Tier 2: Factory (LLM Authoring)

The Factory is a contract authoring system. Your LLM coding agent describes what you want and calls Python emitter functions (emit_entity, emit_route, emit_page, emit_workflow) to generate well-formed contracts. Those contracts then flow through Forge for code generation. The Factory can also be used via the CLI (spc factory new) for interactive interviews.

Requires at least one LLM provider configured (see LLM Providers).

Tier 3: Healer (Self-Healing)

The Healer watches for errors – validation failures, compilation errors, runtime exceptions – and proposes fixes at the contract level. Tier 1 fixes (naming normalization, format corrections) are auto-applied. Tier 2-3 fixes (structural changes, missing fields) require human approval.

See Healer Documentation for the full pipeline.

Tier 4: Extractor (Reverse-Engineering)

The Extractor analyzes existing Python and TypeScript codebases to produce Specora contracts. It scans source files, extracts entities and routes, cross-references relationships, detects workflows, and emits .contract.yaml files.

See Extractor Documentation for details.

Tier 5: Advisor (Planned)

The Advisor will monitor telemetry from running applications, detect usage patterns, and propose contract improvements. Not yet implemented.

The LLM-Native Workflow

The primary interface for Specora Core is your LLM coding agent. The workflow:

pip install specora-core
specora-init my_app           # Scaffolds project with CLAUDE.md
cd my_app
Open LLM (Claude Code, Cursor, Windsurf)
Talk to the LLM               # It reads CLAUDE.md, calls Python API
docker compose up -d           # Boots the generated app

The LLM reads CLAUDE.md – the LLM operating manual – which contains:

The full contract language reference (all 7 kinds)
Python API for every operation (validate, compile, generate, emit, heal)
Standard library (mixins, workflows)
Naming rules and build rules

The LLM never needs the CLI. It calls Python functions directly:

# Validate
from forge.parser.loader import load_all_contracts
from forge.parser.validator import validate_all
errors = validate_all(load_all_contracts(Path("domains/my_domain")))

# Compile
from forge.ir.compiler import Compiler
ir = Compiler(contract_root=Path("domains/my_domain")).compile()

# Generate
from forge.targets.fastapi_prod.generator import FastAPIProductionGenerator
for f in FastAPIProductionGenerator().generate(ir):
    (Path("runtime") / f.path).parent.mkdir(parents=True, exist_ok=True)
    (Path("runtime") / f.path).write_text(f.content)

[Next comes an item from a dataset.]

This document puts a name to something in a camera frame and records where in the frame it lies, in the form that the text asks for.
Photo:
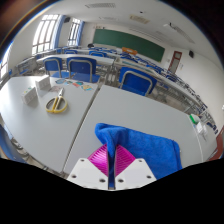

The Generated Docker Stack

The docker generator produces a Docker Compose stack with three services:

docker-compose.yml
  |
  +-- db (PostgreSQL 16)
  |     Schema auto-applied via init script
  |     Health check: pg_isready
  |
  +-- app (FastAPI)
  |     Waits for db health check
  |     Error middleware reports to Healer
  |     Port 8000
  |
  +-- healer (Healer sidecar)
        Receives error reports from app
        Classifies, proposes fixes
        Port 8083

The app includes error reporting middleware that POSTs unhandled exceptions to the Healer sidecar at http://healer:8083/healer/ingest. The Healer classifies the error, proposes a contract-level fix, and queues it for approval. This closes the feedback loop between running software and contracts.

The Compiler Pipeline

The Forge compiler transforms contracts into code through seven stages:

Contracts (.contract.yaml)
    |
    v
[1. Parser]        Load + discover .contract.yaml files, validate envelope
    |
    v
[2. Validator]     Check each contract against its kind-specific meta-schema
    |
    v
[3. Dep Graph]     Build dependency graph from requires + semantic refs
    |
    v
[4. IR Compiler]   Transform contracts into Intermediate Representation
    |
    v
[5. IR Passes]     Expand mixins, bind workflows, resolve references, infer tables
    |
    v
[6. Semantic Check] Validate IR coherence before generation
    |
    v
[7. Generators]    IR -> code (TypeScript, FastAPI, PostgreSQL, Docker, etc.)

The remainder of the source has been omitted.